_Task objective_: What you return should match the data exactly, from the first line to the last.

_Data extract_:
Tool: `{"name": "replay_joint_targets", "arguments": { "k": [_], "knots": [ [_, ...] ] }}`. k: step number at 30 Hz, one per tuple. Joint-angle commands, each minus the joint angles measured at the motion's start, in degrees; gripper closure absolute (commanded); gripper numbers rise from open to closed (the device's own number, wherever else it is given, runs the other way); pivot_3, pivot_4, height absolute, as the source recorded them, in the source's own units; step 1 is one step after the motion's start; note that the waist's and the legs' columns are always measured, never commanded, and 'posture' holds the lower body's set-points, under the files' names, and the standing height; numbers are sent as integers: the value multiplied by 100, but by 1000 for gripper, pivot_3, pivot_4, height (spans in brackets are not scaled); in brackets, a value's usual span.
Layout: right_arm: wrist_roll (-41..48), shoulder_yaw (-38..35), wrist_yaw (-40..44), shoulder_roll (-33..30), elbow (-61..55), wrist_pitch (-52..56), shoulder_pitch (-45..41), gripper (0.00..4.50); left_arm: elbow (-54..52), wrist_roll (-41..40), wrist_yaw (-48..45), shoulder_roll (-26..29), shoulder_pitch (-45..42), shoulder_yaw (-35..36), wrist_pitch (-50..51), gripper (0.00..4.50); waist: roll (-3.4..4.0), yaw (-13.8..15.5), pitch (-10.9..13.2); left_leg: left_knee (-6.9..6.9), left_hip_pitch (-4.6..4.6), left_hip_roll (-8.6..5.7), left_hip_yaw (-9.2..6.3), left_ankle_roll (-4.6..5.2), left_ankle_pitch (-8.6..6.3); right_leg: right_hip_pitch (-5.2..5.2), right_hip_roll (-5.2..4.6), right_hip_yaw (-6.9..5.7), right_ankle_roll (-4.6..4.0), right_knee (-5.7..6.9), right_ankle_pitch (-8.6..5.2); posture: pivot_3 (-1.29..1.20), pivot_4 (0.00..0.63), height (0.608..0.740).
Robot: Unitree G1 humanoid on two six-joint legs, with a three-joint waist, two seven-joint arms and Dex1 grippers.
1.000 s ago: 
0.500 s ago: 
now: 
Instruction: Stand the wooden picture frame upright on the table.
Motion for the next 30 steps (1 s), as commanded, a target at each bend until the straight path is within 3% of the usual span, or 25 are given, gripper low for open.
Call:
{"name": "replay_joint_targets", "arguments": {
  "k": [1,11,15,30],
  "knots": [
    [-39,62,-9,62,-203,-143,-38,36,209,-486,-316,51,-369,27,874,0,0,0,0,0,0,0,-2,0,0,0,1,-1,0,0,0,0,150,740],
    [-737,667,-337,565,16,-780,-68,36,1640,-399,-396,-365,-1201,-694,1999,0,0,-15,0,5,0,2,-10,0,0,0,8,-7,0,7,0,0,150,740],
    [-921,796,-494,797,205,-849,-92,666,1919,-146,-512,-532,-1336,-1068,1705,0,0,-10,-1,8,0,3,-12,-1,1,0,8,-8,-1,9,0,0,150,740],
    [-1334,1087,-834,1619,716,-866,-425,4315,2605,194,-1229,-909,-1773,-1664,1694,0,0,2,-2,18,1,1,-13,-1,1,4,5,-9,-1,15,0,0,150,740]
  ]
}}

_Task result_:
Tool: `{"name": "replay_joint_targets", "arguments": { "k": [_], "knots": [ [_, ...] ] }}`. k: step number at 30 Hz, one per tuple. Joint-angle commands, each minus the joint angles measured at the motion's start, in degrees; gripper closure absolute (commanded); gripper numbers rise from open to closed (the device's own number, wherever else it is given, runs the other way); pivot_3, pivot_4, height absolute, as the source recorded them, in the source's own units; step 1 is one step after the motion's start; note that the waist's and the legs' columns are always measured, never commanded, and 'posture' holds the lower body's set-points, under the files' names, and the standing height; numbers are sent as integers: the value multiplied by 100, but by 1000 for gripper, pivot_3, pivot_4, height (spans in brackets are not scaled); in brackets, a value's usual span.
Layout: right_arm: wrist_roll (-41..48), shoulder_yaw (-38..35), wrist_yaw (-40..44), shoulder_roll (-33..30), elbow (-61..55), wrist_pitch (-52..56), shoulder_pitch (-45..41), gripper (0.00..4.50); left_arm: elbow (-54..52), wrist_roll (-41..40), wrist_yaw (-48..45), shoulder_roll (-26..29), shoulder_pitch (-45..42), shoulder_yaw (-35..36), wrist_pitch (-50..51), gripper (0.00..4.50); waist: roll (-3.4..4.0), yaw (-13.8..15.5), pitch (-10.9..13.2); left_leg: left_knee (-6.9..6.9), left_hip_pitch (-4.6..4.6), left_hip_roll (-8.6..5.7), left_hip_yaw (-9.2..6.3), left_ankle_roll (-4.6..5.2), left_ankle_pitch (-8.6..6.3); right_leg: right_hip_pitch (-5.2..5.2), right_hip_roll (-5.2..4.6), right_hip_yaw (-6.9..5.7), right_ankle_roll (-4.6..4.0), right_knee (-5.7..6.9), right_ankle_pitch (-8.6..5.2); posture: pivot_3 (-1.29..1.20), pivot_4 (0.00..0.63), height (0.608..0.740).
Robot: Unitree G1 humanoid on two six-joint legs, with a three-joint waist, two seven-joint arms and Dex1 grippers.
1.000 s ago: 
0.500 s ago: 
now: 
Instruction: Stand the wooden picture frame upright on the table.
Motion for the next 30 steps (1 s), as commanded, a target at each bend until the straight path is within 3% of the usual span, or 25 are given, gripper low for open.
Call:
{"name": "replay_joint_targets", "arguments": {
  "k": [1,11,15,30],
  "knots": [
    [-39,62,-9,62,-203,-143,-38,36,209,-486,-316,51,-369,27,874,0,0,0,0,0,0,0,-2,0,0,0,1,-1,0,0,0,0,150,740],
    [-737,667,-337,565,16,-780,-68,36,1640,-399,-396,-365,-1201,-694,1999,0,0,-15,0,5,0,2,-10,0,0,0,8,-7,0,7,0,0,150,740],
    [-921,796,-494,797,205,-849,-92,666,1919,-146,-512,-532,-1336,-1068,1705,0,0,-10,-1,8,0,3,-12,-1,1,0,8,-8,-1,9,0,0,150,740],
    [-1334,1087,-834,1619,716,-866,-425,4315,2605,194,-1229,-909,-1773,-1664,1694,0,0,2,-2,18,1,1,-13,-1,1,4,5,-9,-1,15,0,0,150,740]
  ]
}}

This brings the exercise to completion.